= PROBLEM TO WORK ON =
The lines to copy are those holding the string "camera" in the entries below.

Records excerpted from a collection:
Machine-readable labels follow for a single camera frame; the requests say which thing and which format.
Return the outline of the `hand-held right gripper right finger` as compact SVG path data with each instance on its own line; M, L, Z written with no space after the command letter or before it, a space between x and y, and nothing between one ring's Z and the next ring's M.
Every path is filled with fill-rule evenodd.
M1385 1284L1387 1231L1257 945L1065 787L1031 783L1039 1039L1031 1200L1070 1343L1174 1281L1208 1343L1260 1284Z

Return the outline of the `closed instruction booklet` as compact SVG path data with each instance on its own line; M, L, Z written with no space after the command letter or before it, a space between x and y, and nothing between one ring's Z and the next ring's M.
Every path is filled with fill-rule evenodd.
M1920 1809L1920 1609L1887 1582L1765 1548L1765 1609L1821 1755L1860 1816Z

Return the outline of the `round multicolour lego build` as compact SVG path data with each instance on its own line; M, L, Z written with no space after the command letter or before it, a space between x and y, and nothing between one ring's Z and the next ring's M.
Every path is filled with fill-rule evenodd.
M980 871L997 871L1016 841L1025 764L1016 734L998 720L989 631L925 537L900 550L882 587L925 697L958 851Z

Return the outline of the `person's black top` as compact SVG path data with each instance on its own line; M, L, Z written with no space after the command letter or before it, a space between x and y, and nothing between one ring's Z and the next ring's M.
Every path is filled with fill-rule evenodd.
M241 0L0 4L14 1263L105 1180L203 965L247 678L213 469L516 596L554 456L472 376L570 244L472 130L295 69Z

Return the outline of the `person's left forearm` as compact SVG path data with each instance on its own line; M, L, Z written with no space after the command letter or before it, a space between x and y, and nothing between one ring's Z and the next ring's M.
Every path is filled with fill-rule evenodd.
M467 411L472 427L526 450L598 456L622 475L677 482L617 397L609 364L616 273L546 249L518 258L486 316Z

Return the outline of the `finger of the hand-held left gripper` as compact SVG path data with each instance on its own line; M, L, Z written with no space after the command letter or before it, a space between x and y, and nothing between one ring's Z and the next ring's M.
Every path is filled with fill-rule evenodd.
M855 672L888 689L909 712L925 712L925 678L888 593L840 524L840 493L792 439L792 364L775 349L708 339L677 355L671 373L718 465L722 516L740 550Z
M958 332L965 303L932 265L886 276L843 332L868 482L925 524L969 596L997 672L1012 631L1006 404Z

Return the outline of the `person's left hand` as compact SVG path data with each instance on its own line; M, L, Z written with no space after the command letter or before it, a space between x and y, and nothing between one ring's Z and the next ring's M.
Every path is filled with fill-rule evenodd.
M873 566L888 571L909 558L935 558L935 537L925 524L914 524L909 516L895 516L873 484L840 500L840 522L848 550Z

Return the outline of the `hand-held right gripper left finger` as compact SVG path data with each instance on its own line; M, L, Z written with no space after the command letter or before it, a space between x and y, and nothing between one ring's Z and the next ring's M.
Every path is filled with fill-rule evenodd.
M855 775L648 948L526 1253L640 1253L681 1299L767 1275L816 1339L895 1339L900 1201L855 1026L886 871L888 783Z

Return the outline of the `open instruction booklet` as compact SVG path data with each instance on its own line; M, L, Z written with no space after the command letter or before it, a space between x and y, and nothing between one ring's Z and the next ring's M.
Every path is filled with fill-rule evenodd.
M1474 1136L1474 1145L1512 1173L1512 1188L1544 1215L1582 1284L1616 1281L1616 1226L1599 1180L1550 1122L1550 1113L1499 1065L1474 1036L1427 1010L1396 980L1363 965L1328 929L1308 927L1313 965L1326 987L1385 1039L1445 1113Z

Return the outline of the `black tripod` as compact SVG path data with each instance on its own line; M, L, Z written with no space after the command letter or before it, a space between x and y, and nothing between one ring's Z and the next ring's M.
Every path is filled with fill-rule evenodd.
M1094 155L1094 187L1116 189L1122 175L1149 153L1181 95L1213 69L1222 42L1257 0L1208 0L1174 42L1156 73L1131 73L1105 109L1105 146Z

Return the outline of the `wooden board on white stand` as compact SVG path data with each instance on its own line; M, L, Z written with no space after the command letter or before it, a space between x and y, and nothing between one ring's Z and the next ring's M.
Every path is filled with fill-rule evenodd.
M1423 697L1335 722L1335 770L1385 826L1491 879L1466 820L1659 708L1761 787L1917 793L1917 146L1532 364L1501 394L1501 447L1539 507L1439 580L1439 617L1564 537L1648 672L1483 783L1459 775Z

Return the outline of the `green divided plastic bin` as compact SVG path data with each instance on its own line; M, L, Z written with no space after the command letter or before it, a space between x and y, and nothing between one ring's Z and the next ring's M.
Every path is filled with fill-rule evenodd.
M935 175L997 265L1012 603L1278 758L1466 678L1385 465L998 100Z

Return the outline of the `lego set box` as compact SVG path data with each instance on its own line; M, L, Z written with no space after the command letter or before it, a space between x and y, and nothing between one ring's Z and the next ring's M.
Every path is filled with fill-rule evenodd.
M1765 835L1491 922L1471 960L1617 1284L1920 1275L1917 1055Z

* * *

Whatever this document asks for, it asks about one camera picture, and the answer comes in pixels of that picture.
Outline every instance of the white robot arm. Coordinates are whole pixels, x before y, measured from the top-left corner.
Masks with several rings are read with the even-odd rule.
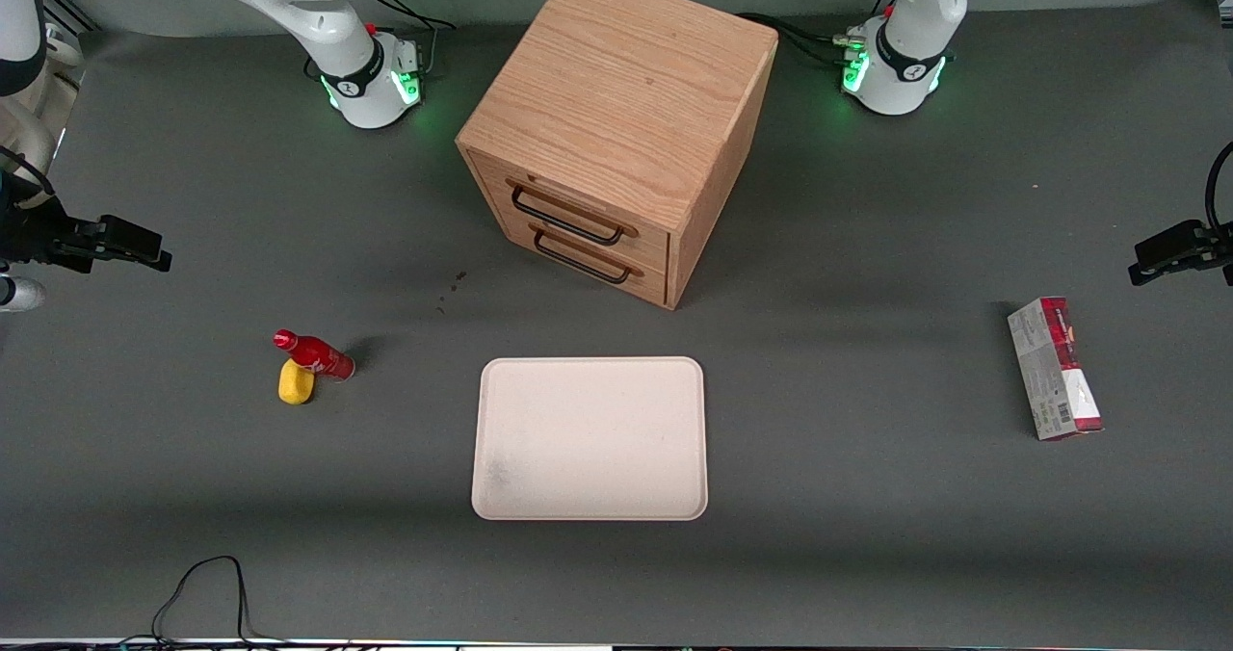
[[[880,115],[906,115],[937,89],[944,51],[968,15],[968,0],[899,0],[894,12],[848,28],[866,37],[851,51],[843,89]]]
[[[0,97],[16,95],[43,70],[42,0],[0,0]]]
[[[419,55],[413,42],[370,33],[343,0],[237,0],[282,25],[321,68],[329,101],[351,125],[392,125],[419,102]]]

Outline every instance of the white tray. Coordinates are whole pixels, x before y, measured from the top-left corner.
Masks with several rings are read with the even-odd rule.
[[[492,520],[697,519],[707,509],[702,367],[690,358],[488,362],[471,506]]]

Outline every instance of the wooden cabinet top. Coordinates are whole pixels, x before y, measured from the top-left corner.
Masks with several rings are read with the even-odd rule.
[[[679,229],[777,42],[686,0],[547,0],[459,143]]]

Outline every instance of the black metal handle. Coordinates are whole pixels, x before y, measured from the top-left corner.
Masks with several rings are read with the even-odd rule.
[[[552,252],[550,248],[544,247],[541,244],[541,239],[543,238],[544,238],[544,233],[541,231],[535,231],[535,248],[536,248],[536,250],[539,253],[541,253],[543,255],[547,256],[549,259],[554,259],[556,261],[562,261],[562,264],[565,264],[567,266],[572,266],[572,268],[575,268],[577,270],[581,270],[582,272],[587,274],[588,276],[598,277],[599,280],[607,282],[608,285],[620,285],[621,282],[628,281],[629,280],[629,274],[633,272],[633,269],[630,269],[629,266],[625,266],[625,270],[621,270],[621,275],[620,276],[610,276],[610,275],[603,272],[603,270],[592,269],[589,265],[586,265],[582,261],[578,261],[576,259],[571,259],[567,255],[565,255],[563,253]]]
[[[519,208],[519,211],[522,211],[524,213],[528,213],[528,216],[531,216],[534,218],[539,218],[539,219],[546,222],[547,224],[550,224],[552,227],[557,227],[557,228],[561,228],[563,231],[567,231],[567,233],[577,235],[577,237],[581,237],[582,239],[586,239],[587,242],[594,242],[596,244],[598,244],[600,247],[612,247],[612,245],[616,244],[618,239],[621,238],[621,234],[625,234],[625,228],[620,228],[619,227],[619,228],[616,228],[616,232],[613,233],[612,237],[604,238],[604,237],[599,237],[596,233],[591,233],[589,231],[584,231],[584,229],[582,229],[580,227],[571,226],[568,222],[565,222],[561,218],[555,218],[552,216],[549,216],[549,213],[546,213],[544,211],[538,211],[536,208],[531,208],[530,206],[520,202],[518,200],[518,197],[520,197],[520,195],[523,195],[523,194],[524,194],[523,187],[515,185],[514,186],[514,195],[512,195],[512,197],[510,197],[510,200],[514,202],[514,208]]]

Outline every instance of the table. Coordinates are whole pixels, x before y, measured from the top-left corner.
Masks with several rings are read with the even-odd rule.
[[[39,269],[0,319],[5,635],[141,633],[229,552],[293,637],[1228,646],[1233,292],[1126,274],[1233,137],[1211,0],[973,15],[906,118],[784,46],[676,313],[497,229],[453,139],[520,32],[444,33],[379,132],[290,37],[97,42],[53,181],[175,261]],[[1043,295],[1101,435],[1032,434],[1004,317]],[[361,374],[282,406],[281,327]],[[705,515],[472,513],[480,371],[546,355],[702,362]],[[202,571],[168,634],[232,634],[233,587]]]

---

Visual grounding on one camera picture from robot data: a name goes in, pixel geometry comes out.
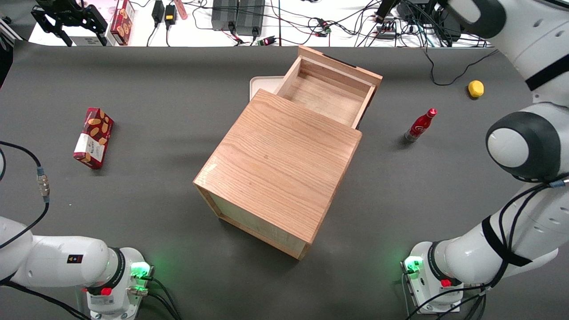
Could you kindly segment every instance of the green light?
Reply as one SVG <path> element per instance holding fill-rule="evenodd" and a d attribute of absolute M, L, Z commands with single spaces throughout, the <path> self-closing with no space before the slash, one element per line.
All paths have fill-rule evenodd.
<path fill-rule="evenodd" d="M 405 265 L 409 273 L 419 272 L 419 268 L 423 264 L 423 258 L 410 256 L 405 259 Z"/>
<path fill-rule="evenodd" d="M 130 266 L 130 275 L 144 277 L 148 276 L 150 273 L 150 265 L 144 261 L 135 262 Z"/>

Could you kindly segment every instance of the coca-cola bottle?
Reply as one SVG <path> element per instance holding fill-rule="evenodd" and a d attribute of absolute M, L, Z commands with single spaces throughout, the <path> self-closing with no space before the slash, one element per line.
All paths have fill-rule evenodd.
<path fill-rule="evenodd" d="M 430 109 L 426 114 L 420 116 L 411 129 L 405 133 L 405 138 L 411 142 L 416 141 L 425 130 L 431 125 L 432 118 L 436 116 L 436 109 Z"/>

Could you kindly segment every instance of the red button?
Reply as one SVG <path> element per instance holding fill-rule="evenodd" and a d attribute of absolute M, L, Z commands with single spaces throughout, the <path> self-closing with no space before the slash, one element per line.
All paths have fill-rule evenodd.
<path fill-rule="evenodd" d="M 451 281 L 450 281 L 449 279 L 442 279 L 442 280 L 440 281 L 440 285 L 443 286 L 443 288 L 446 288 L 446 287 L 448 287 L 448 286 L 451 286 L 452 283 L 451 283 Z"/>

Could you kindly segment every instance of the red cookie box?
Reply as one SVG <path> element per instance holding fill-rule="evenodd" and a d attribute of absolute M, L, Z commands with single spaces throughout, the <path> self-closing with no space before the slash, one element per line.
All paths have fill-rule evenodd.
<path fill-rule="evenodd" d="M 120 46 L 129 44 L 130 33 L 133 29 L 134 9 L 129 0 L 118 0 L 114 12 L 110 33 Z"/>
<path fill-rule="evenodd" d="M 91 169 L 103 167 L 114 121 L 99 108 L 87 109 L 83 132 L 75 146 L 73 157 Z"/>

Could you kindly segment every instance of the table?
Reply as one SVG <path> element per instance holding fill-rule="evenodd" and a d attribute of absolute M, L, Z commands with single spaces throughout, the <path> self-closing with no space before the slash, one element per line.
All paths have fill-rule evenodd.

= ANSWER TO THIS TASK =
Machine-readable labels follow for a single camera frame; the requests say which thing and which format.
Whatever this document asks for, it asks about one camera picture, and the answer comes in pixels of that picture.
Visual grounding on one camera picture from robot data: a name goes in, pixel geometry comes out.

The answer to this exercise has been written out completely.